Hildegarde

Jane Haddam’s WordPress weblog

It’s Later Than You Think

with 13 comments

For the past week or so, I’ve been having this weird mental hitch where I think it’s later in the week than it is.  This morning, I thought it was Wednesday, which is a day on which I have to do a whole ton of stuff I’m not really prepared to do.

I scuttled around this morning trying to gear myself up to do things I later–much later–realized couldn’t even be done before another 24 hours. 

Then I realized what I was doing and sat down to see if I couldn’t get my head to start dealing with reality.

The situation is even weirder than it seems on the surface, because it oddly connects with what I’ve been reading, and even with some of the conversations I’ve been in on FB.

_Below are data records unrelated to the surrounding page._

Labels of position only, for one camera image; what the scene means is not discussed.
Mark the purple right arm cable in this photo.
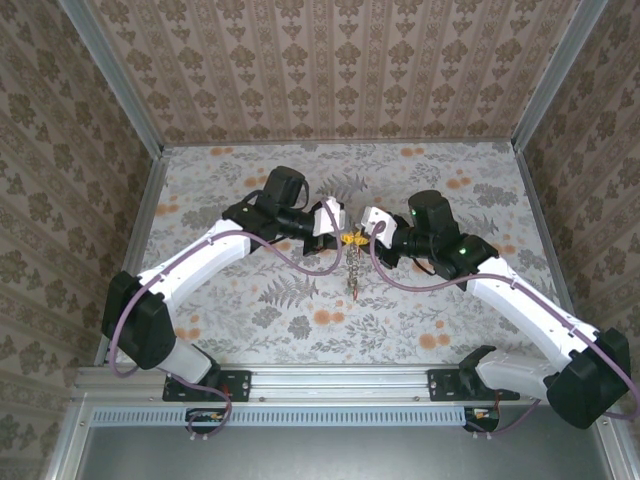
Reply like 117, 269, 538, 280
369, 222, 640, 442

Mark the floral patterned table cover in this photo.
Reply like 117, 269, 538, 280
142, 141, 581, 366

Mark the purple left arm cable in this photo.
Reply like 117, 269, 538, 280
107, 198, 349, 444

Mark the white slotted cable duct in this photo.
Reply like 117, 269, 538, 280
91, 405, 476, 428

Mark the aluminium mounting rail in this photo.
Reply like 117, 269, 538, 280
74, 363, 615, 403

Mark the aluminium frame bar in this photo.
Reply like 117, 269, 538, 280
592, 399, 639, 480
47, 397, 96, 480

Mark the aluminium side rail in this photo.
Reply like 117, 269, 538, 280
93, 149, 171, 369
514, 148, 592, 365

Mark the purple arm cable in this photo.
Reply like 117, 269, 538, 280
369, 222, 640, 442
107, 198, 349, 444

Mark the grey metal sheet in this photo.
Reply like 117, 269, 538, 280
74, 425, 619, 480

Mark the thin aluminium rail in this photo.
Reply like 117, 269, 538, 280
162, 139, 516, 149

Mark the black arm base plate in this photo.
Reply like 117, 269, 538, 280
427, 368, 521, 403
162, 368, 252, 403

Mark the black connector box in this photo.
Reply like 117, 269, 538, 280
462, 405, 502, 434
184, 407, 232, 435

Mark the aluminium frame post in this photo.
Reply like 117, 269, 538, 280
58, 0, 166, 157
512, 0, 609, 154

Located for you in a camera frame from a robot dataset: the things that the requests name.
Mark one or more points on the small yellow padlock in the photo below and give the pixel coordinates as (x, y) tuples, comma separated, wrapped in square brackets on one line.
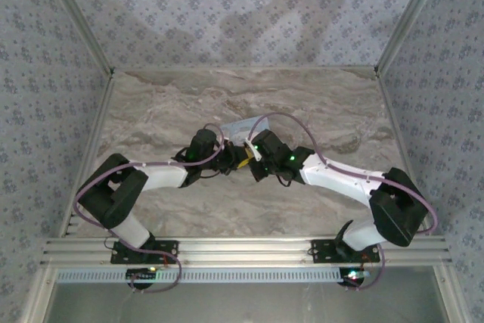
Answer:
[(245, 160)]

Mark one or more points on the blue cartoon tin box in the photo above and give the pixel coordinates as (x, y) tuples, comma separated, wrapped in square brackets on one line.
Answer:
[(236, 130)]

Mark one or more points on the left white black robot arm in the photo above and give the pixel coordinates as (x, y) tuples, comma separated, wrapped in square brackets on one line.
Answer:
[(162, 177)]

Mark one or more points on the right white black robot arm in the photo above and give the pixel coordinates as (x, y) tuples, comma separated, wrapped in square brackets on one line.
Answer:
[(332, 183)]

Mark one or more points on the grey sheet metal panel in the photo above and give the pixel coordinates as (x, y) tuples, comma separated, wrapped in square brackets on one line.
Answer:
[(246, 304)]

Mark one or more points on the controller board with leds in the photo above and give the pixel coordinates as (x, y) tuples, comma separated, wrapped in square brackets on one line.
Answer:
[(353, 275), (141, 274)]

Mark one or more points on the aluminium mounting rail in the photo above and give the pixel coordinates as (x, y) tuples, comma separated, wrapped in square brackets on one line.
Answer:
[(246, 251)]

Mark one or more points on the aluminium table back rail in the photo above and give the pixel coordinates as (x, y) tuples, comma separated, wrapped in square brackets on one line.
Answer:
[(246, 69)]

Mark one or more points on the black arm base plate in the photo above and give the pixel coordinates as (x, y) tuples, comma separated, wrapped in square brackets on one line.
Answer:
[(166, 251), (321, 251)]

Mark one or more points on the aluminium table side rail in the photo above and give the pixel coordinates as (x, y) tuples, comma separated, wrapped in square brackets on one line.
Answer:
[(402, 149), (90, 149)]

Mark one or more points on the aluminium frame post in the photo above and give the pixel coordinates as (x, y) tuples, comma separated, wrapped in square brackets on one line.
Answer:
[(452, 296), (38, 296), (85, 24), (404, 22)]

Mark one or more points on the aluminium lower frame post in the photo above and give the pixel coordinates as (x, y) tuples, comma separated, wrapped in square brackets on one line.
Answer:
[(38, 296), (452, 296)]

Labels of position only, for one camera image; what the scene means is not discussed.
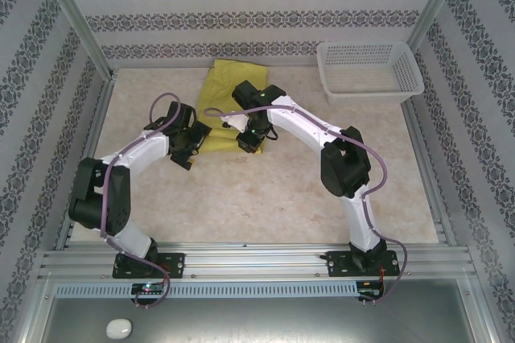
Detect yellow-green long pants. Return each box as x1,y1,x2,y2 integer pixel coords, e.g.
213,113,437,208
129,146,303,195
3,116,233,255
196,58,270,156

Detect white plastic mesh basket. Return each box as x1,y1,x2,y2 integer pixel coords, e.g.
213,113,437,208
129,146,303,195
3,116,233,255
315,40,425,108

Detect left small circuit board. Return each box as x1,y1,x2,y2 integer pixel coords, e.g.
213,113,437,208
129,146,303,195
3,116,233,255
131,283,167,295

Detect small circuit board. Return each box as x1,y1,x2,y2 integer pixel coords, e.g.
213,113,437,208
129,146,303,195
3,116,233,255
358,281,385,298
131,283,167,295

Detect white computer mouse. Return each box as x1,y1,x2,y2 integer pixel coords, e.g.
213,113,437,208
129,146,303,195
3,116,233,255
105,317,133,340

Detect right small circuit board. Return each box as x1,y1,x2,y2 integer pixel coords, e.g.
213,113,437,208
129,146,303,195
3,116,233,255
358,281,385,298

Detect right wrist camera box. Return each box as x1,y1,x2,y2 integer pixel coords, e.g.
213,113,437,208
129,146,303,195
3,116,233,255
222,112,249,132

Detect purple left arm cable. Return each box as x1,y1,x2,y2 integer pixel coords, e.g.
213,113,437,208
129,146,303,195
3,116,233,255
99,92,192,310

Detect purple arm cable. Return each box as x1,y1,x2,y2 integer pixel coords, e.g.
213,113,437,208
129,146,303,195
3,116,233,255
99,92,192,310
203,104,410,308

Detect aluminium side rail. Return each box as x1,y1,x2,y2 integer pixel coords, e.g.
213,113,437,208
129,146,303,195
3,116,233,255
401,97,459,246
55,72,118,250

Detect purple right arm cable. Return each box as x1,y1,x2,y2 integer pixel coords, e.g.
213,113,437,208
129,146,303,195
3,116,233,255
203,104,410,308

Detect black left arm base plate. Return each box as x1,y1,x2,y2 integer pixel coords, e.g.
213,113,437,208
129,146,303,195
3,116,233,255
112,252,187,279

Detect aluminium mounting rail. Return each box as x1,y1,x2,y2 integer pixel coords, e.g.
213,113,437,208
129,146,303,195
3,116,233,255
39,242,472,280

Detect slotted grey cable duct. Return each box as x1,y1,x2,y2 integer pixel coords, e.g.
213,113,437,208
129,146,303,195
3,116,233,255
53,281,360,300

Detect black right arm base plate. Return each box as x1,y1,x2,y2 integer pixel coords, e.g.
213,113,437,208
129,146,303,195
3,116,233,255
326,249,402,279

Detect aluminium frame post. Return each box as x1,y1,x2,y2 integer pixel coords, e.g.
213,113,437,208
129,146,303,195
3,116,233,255
406,0,470,53
38,0,116,79

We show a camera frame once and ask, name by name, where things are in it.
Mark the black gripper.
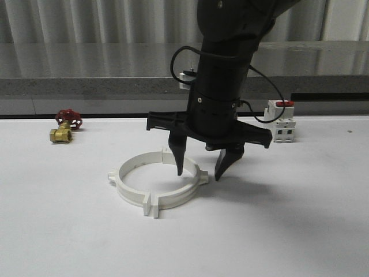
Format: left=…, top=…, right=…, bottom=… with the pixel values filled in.
left=146, top=88, right=272, bottom=181

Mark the white half pipe clamp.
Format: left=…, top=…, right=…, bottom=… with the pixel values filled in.
left=108, top=148, right=172, bottom=216
left=144, top=157, right=209, bottom=218

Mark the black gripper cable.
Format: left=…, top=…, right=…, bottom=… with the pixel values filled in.
left=171, top=45, right=290, bottom=123

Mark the white circuit breaker red switch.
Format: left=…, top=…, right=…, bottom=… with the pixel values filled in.
left=263, top=100, right=296, bottom=143

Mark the brass valve red handwheel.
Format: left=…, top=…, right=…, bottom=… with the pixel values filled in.
left=49, top=109, right=82, bottom=143

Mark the grey stone counter ledge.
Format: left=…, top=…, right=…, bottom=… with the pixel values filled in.
left=1, top=42, right=368, bottom=117

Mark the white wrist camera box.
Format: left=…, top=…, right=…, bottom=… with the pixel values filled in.
left=179, top=68, right=197, bottom=90

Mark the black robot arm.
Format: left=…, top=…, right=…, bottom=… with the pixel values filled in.
left=146, top=1, right=294, bottom=179

What I’m reading is still Perry Miller’s Life of the Mind in America from Revolution to the Civil War, which is an account–by a New Deal liberal–of how Americans came to understand their society and the place of religion, law and government in it.

This is a very odd book to be reading these days, because, if Miller’s history can be trusted, these days are an awful lot like the ones that led from the founding to the Civil War.

The players these days are not only pretty much the same people as they ever were, but they’re pretty much ranting and railing about the same topics and in mostly the same way.

The issues are going to sound very familiar: the power of the federal government, the place of religion in American life and politics, the expanding power of experts and the use of those experts by Eastern elites to foil the will of ordinary people.

In fact, all of this is so familiar, I’d almost suspect Miller of writing a spoof.  I know he didn’t, because he died in the Fifties, when he, like most historians, thought that all these issues had been resolved.

Of course, ten or so years after Miller died, Richard Hofstadter brought out Anti-Intellectualism in American Life, so hope on the part of New Dealers that the acceptance of what we now call Big Government was complete were undoubtedly exaggerated.

That said, the issues aren’t anywhere near as easy to work out as I once thought they were, or as Hofstadter thought they were, either.

You have to give it to Perry Miller for understanding that, and being careful.

The foundational principle of this nation is that ordinary people–the mechanic in the gas station on Main Street, the lawyer in a New York highrise office, the Christian fundamentalist mother of four driving her children to a religious school, the band members of Florida Georgia Line–are fully competent to make their own decisions about their own lives and to run their own government theirselves.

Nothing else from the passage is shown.